Zeitgleich mit dem Release des Windows Server 2003 soll ausserdem die Group Policy Management Console (GPMC) herauskommen. Microsoft hat diese schon voll Stolz im November auf einer Konferenz in Kopenhagen gezeigt. Nur: Die GPMC wird voraussichtlich nicht als Teil des Systems geliefert, fehlt selbst im aktuellen Release Candidate und löst die Probleme nicht wirklich. Denn dort können die Gruppenrichtlinien-Objekte, in denen die Gruppenrichtlinien im Active Directory gespeichert werden, zwar einfach betrachtet und kopiert werden. Die einzelnen Einstellungen lassen sich aber ebenso wenig damit bearbeiten, wie man Vererbungsregeln mit Hilfe dieses Tools nachvollziehen kann.




Drei Tools für den selben Zweck

Kurz gesagt: Der Administrator hat bei Windows Server 2003 drei statt nur ein Werkzeug und kann damit insgesamt schon besser mit den Gruppenrichtlinien umgehen als noch bei Windows 2000. Aber der grosse Wurf eines integrierten Verwaltungswerkzeugs, mit dem Microsoft den eigenen Ansprüchen an Usability gerecht wird, ist das nicht.

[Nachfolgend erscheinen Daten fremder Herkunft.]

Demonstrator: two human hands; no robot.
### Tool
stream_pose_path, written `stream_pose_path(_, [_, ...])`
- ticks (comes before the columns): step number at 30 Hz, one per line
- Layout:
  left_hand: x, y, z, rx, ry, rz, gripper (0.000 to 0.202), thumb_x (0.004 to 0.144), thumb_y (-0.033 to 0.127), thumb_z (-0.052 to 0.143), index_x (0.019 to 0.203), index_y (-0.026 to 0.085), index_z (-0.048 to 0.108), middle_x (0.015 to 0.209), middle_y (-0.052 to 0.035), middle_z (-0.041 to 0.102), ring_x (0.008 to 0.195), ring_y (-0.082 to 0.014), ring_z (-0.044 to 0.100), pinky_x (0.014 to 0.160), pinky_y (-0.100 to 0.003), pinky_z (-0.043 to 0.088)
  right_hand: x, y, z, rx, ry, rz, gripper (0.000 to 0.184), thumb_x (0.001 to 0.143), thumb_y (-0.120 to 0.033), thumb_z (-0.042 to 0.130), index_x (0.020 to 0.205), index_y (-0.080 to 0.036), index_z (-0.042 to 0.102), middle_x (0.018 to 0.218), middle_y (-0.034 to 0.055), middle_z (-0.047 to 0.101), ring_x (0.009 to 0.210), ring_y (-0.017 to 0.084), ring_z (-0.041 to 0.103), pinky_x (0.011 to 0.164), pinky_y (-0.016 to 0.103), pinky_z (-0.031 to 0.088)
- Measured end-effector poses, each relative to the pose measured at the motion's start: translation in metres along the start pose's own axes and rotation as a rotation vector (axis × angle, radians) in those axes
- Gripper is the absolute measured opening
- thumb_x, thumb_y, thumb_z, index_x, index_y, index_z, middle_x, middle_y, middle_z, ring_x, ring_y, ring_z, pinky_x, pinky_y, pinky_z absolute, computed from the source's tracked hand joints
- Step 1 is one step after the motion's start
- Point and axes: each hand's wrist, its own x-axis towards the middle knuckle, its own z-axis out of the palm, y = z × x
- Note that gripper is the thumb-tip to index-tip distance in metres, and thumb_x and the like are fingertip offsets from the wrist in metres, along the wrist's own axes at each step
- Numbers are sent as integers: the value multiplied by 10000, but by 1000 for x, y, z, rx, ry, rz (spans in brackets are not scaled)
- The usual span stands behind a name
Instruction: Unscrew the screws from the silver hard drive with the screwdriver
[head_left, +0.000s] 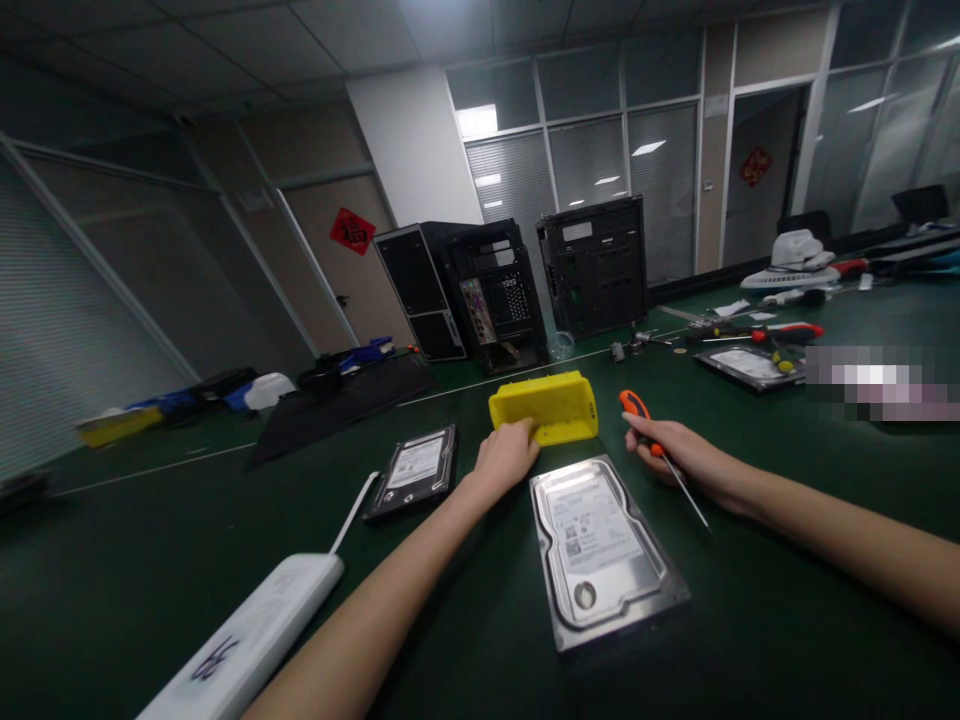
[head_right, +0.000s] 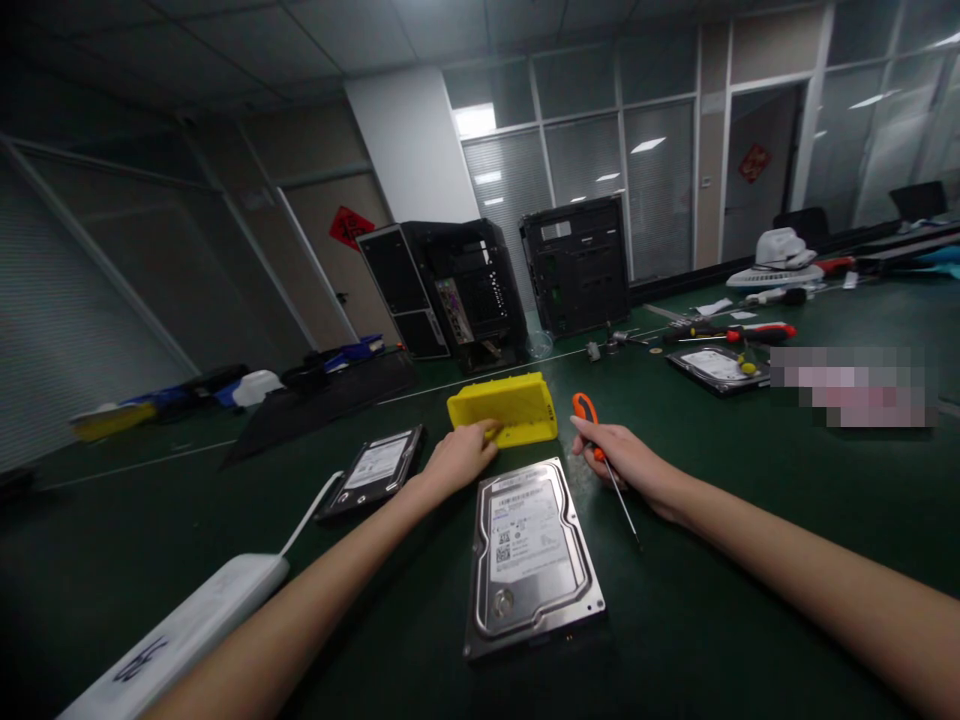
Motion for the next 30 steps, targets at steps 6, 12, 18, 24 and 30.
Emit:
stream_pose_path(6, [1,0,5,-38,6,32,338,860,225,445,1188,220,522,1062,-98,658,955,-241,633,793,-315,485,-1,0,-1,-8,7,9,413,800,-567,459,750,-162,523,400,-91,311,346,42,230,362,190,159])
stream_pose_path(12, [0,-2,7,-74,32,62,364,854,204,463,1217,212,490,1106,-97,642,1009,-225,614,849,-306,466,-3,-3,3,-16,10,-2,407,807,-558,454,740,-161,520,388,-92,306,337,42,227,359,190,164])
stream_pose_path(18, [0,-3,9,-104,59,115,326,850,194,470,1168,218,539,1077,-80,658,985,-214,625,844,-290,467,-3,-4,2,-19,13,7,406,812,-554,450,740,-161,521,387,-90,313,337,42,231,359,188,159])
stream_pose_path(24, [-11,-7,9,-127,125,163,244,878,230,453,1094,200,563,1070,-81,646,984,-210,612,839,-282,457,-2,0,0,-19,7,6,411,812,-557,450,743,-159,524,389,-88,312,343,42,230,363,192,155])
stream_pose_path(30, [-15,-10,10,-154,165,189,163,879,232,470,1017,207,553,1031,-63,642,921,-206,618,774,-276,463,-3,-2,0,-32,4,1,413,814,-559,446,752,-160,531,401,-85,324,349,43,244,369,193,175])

Denn die Konzepte der Gruppenrichtlinien bleiben komplex, und die Tools sind nicht miteinander integriert. Aus dem administrativen Alptraum wird noch lange kein Traum. Die Nutzung der Gruppenrichtlinien erfordert immer noch viel zu viel konzeptionellen Aufwand, vor allem in grösseren Active-Directory-Umgebungen.



Dass es besser geht, beweist dabei ausgerechnet Microsofts alter Erzrivale Novell. Wer die Konzepte von ZENworks for Desktops 4 mit denen von Windows 2000 und Windows Server 2003 vergleicht, muss erkennen, dass Novells Ansatz leichter verständlich ist als das, was sich Microsoft bei den Gruppenrichtlinien hat einfallen lassen. Dennoch wird für die meisten Netzwerke mit dem Active Directory kein Weg an Microsofts Lösung vorbeiführen, weil die Einführung von ZENworks for Desktops 4 einiges an Lizenzkosten sowie eine Menge administrativer Arbeit verursachen würde - von Novell eDirectory als zweitem Verzeichnisdienst, den man dann im Netzwerk hat, einmal ganz abgesehen.

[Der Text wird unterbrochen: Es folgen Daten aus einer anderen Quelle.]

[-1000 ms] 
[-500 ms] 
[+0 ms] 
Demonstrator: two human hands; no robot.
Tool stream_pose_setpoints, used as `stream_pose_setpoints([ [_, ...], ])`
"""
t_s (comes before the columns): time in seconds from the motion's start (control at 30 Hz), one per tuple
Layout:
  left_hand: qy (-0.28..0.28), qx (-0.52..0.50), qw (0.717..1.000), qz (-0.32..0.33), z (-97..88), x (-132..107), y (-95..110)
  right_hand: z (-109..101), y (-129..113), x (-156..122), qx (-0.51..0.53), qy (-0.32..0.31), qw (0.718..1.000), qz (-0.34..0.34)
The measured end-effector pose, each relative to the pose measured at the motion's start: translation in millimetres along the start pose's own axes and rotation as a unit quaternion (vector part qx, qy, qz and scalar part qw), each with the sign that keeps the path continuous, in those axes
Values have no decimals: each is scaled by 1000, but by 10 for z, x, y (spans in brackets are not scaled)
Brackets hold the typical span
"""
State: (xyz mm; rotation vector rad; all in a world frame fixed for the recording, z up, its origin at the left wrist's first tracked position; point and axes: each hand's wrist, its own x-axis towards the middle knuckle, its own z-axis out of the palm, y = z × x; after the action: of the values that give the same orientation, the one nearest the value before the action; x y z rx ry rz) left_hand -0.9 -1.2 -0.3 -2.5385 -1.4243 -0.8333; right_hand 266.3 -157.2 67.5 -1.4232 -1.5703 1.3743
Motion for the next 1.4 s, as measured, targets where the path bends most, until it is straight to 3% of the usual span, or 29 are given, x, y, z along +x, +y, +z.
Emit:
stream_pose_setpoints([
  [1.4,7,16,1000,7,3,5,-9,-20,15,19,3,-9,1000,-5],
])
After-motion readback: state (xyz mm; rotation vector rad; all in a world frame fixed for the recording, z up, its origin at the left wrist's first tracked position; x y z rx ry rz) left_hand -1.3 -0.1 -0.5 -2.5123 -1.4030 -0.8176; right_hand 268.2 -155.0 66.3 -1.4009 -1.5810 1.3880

Microsoft wird aber nicht umhin kommen, das Thema der Gruppenrichtlinien noch einmal zu durchdenken und zumindest die Verwaltungswerkzeuge zu integrieren, um dieses elementare Toolkit für das Management von Windows-Netzwerken effizient zu machen. Das ist der Software-Marktleader den Anwendern einfach schuldig. Windows Server 2003 macht das Konfigurations- und Sicherheitsmanagement von Clients zwar einfacher - aber Einfachheit ist hier ein allzu relativer Begriff, weil die Ausgangsbasis nur schwer zu beherrschen war.